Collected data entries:
▽

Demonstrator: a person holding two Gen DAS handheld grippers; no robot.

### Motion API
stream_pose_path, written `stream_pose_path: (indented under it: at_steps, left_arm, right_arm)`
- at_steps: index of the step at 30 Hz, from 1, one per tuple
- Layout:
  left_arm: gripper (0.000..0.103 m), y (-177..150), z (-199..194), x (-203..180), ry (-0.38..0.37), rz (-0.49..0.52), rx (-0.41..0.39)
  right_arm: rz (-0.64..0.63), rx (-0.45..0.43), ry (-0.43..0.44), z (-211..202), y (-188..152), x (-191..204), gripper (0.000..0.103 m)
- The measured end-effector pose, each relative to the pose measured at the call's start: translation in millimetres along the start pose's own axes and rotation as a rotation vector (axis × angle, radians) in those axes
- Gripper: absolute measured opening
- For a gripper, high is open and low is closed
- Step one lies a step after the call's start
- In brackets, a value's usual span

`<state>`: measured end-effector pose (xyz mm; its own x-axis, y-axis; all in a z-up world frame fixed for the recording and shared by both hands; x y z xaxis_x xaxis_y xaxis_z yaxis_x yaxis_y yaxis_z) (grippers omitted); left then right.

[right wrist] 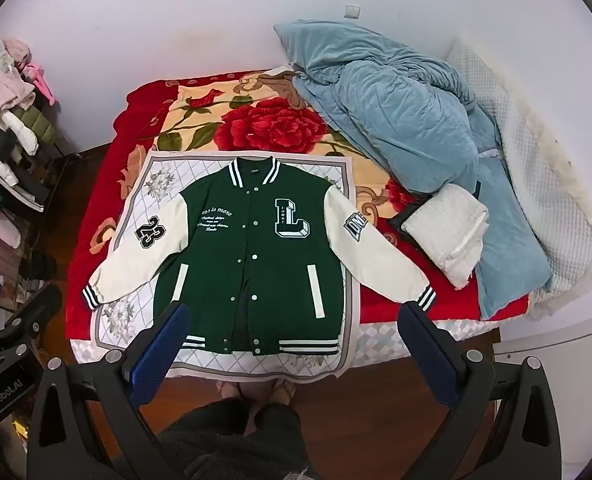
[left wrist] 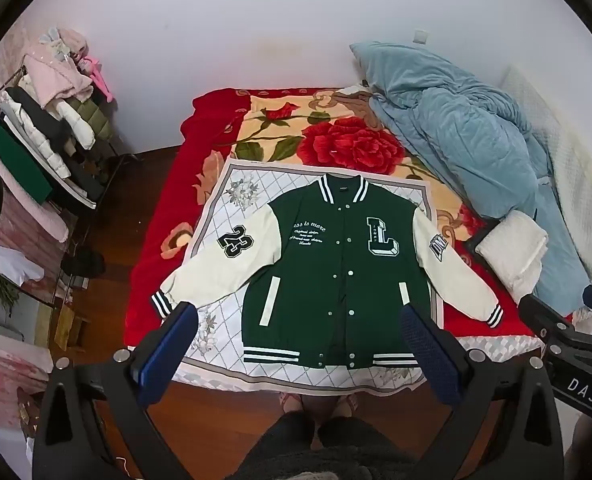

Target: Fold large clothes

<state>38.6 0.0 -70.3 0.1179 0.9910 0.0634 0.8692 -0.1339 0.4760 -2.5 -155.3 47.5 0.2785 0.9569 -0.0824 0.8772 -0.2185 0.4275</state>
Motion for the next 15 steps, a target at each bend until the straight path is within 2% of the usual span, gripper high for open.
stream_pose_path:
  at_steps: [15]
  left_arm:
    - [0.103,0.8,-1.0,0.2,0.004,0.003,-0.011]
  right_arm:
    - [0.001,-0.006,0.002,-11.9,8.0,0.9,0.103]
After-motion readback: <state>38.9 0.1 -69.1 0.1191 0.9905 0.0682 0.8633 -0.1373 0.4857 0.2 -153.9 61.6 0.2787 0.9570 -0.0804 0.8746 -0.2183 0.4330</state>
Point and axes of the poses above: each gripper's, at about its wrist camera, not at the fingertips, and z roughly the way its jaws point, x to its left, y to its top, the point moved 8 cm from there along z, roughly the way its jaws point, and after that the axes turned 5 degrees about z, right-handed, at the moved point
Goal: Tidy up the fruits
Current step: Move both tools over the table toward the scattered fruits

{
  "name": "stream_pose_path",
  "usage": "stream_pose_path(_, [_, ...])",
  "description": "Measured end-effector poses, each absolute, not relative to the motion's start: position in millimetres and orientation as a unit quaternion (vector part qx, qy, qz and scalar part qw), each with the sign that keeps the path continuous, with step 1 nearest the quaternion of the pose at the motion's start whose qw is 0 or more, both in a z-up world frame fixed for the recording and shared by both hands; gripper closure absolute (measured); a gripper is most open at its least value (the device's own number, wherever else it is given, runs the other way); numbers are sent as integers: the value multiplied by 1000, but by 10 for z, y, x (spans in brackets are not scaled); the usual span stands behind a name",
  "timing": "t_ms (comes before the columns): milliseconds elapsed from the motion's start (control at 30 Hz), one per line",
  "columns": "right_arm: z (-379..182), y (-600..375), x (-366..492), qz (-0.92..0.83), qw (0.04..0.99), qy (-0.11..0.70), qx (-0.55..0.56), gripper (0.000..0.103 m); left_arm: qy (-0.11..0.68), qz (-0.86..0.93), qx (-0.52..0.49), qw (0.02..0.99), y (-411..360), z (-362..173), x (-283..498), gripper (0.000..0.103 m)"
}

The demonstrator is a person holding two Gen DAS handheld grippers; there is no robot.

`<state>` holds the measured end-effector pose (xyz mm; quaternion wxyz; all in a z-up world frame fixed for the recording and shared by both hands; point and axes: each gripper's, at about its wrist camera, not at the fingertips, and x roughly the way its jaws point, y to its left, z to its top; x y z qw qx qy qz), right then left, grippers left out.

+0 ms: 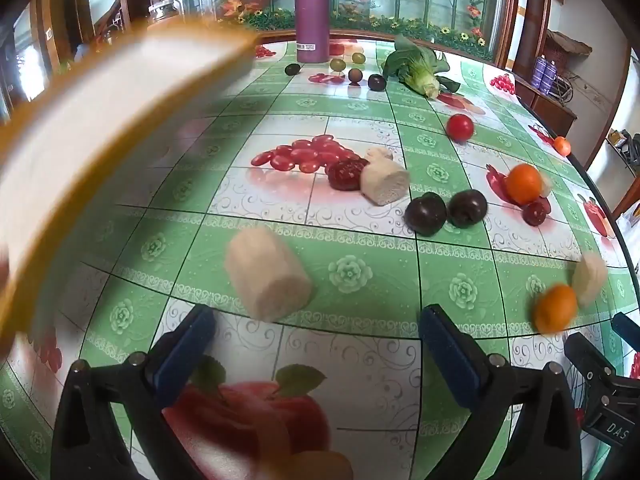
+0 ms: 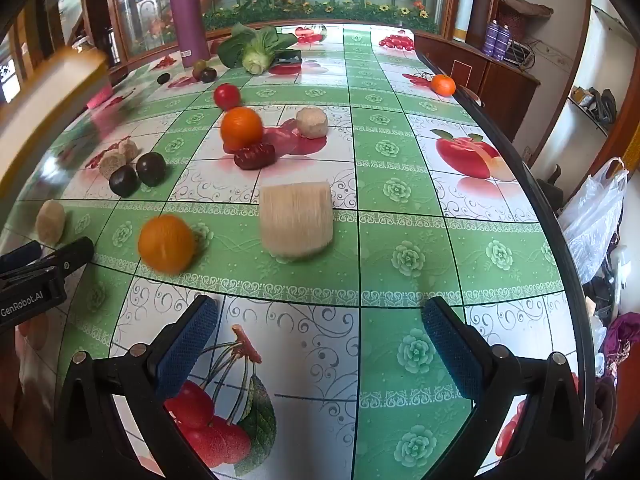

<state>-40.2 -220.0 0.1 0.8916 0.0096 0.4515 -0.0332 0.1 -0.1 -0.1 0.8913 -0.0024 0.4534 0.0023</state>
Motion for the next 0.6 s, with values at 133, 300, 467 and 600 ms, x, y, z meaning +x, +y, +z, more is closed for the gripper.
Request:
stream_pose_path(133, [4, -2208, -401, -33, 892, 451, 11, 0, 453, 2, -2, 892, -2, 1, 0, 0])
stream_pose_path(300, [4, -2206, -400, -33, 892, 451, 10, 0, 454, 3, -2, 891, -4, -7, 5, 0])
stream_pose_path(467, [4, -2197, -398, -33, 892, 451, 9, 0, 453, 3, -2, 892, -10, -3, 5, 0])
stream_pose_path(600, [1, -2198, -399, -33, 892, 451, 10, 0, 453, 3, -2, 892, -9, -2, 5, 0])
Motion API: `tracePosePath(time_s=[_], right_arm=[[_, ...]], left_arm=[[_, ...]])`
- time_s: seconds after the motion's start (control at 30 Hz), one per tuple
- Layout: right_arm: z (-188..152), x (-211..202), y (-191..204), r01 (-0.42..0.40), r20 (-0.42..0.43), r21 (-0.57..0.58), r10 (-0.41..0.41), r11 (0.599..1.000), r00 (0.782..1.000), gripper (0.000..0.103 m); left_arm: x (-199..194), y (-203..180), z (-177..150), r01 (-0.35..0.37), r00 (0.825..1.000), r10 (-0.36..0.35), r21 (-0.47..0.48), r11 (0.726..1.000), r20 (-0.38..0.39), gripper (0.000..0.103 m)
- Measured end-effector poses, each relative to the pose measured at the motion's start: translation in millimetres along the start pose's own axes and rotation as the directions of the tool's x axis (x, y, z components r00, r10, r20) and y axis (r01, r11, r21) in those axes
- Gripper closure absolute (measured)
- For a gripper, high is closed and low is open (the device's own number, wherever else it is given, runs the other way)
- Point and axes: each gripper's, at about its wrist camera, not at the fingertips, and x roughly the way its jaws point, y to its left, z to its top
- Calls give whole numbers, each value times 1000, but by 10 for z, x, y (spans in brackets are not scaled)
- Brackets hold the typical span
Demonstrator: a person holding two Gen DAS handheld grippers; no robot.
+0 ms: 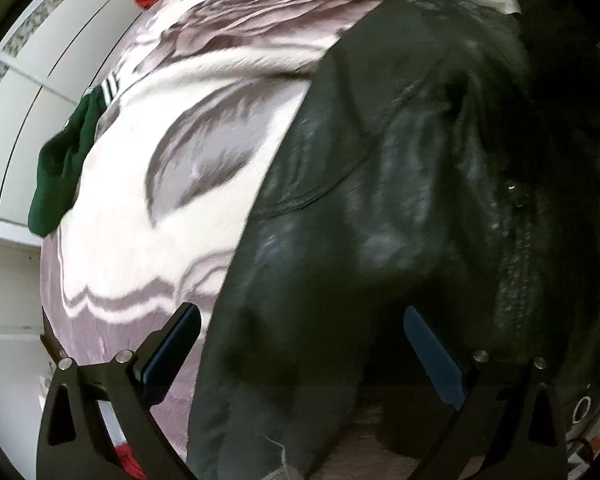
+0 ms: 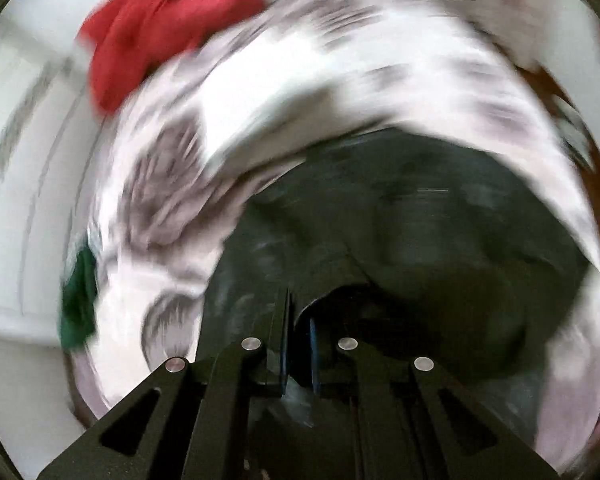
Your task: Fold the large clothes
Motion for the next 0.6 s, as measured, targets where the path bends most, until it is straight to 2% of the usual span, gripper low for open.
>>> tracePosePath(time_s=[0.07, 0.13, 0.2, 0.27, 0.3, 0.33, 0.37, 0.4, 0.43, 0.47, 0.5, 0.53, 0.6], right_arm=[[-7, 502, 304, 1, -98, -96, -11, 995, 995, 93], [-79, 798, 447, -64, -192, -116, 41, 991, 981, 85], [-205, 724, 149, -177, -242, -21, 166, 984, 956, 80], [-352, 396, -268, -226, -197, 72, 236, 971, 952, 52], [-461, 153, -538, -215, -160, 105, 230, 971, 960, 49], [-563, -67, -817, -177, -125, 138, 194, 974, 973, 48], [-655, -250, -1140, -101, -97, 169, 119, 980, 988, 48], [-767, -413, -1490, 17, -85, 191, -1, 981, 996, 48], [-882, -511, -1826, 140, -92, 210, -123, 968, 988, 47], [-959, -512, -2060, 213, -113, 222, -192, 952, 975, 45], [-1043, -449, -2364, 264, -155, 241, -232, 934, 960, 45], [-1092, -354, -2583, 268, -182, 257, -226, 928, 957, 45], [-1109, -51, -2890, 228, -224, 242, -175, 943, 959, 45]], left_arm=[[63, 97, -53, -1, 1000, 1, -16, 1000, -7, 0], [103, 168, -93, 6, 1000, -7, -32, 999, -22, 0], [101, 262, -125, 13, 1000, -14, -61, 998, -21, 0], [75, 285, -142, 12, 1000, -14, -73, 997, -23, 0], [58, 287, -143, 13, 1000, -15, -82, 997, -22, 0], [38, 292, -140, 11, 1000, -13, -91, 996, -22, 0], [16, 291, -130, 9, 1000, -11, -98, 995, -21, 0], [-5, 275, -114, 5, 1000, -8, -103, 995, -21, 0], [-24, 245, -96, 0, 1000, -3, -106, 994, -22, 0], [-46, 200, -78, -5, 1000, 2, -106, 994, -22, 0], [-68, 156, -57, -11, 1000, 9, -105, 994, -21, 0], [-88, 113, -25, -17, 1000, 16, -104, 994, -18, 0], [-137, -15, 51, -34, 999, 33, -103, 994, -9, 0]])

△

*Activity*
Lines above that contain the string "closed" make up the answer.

*Solution to the problem*
- For a gripper, high is open and low is closed
Motion for the next 0.6 s, with values at 133, 300, 467 and 600 ms, x, y, z meaning +x, +y, +z, more is closed for the gripper.
- For a gripper, high is closed and low is open (the device's own number, wherever else it is given, runs the other way)

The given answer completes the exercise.